動作原理としては、各学生エージェントはstudents/<name>/ディレクトリに配置され、CLAUDE.md(ペルソナとプロジェクト概要)、JOURNAL.md(追記専用の研究ログ)、notes/(プライベートメモ)、および実際の作業成果物を含みます。共有論文ライブラリlibrary/はプロジェクトルートにあり、すべてのエージェントが読み書きできます。最初の読者が標準サマリーを書き、後続の読者は別のノートファイルを追加し、インデックスはボットが毎ターン後に自動再生成します。引用キーの衝突は文字サフィックスで解決されます。GitHubオリジンが設定されている場合、ボットは毎ターン後にエージェントのワークスペースを強制プッシュし、Slackメッセージにレビューリンクを含めます。
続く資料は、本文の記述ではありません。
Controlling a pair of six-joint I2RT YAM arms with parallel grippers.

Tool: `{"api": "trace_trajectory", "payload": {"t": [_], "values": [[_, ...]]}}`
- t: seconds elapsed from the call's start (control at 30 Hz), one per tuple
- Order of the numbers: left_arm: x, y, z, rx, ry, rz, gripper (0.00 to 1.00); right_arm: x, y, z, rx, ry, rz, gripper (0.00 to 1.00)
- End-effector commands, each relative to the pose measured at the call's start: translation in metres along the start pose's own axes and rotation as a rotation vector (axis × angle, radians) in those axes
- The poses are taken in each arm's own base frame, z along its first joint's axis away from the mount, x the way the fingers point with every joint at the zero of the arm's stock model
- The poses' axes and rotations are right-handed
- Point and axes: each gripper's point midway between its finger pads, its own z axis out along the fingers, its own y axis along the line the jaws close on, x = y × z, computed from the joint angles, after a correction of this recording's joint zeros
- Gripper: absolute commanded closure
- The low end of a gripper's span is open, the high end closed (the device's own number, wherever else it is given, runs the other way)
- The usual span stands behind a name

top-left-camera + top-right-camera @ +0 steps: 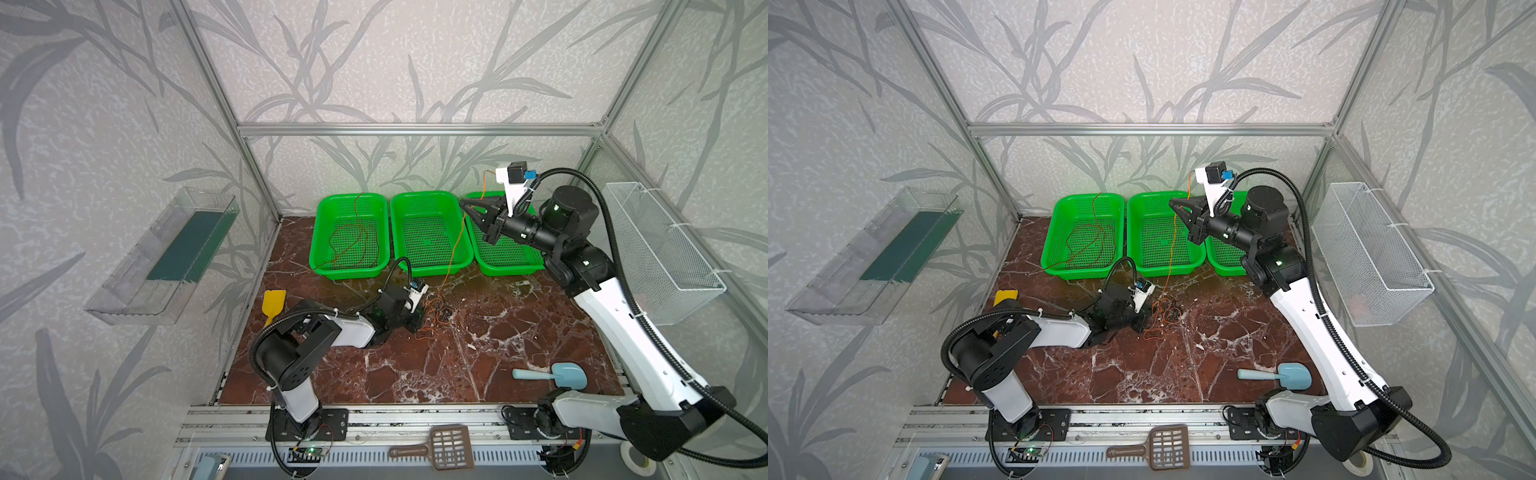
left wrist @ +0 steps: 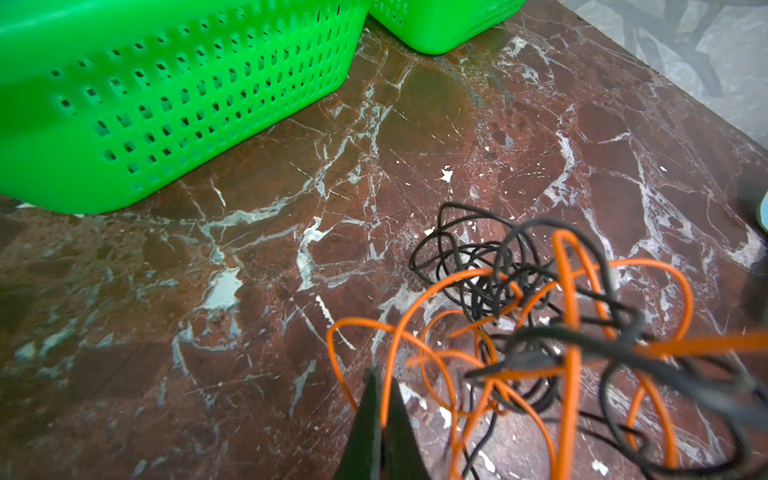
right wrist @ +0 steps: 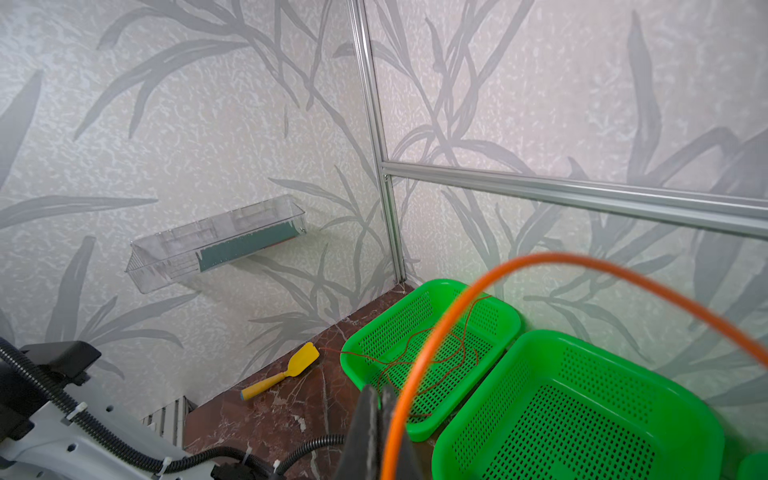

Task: Untangle the cables
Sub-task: 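Lift the orange wire up with the right gripper toward the farthest green basket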

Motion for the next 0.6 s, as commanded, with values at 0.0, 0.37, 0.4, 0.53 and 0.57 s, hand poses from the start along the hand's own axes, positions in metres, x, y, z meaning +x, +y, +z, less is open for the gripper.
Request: {"api": "trace_trajectory", "payload": {"t": [0.0, 0.37, 0.4, 0.53, 0.57], "values": [[0.003, 0.003, 0.003, -0.022, -0.013, -0.004, 1.0, -0.015, -0.001, -0.001, 0.009, -0.01, -0.036, 1.0], [-0.048, -0.023, -0.033, 0.008, -0.202, 0.082, 0.43, -0.005, -0.01, 0.001, 0.033, 0.037, -0.069, 1.0], [-0.053, -0.028, -0.038, 0.01, -0.207, 0.106, 0.39, -0.003, -0.01, 0.002, 0.027, 0.042, -0.065, 1.0], [-0.071, -0.049, -0.062, 0.017, -0.235, 0.213, 0.29, 0.009, -0.009, 0.006, -0.007, 0.061, -0.033, 1.0], [-0.078, -0.056, -0.069, 0.021, -0.251, 0.241, 0.28, 0.012, -0.009, 0.007, -0.013, 0.066, -0.026, 1.0]]}}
セキュリティモデルは多層防御ですが、サンドボックスではありません。各エージェントの.claude/settings.jsonには権限ブラックリストが含まれ、機密パスの読み取りや特権コマンドの実行を禁止します。しかし、これはプロンプトインジェクション攻撃を完全には防げません。そのため、リスクが許容できるホスト上でのみ実行し、設定された単一のアドバイザーのみが使用する必要があります。

制限事項としては、シングルアドバイザーモードのみでチームや複数アドバイザーはサポートされていないこと、エージェントは受動的であり自発的に提案や質問をしないことが挙げられます。また、ボットは一時的な切断後に再接続できますが、プロセスが完全に終了するとスーパーバイザーなしでは復旧できません。

全体として、PhD_fleetは独立した研究者にとって興味深い実用的なツールであり、AIエージェントで研究チームを模擬することで、研究成果の促進と指導能力の向上の両方に貢献します。モジュール化された設計と明確なドキュメントにより導入のハードルは低いですが、現在は単一アドバイザーモードのみ対応で、エージェントの応答は完全に受動的であることに注意が必要です。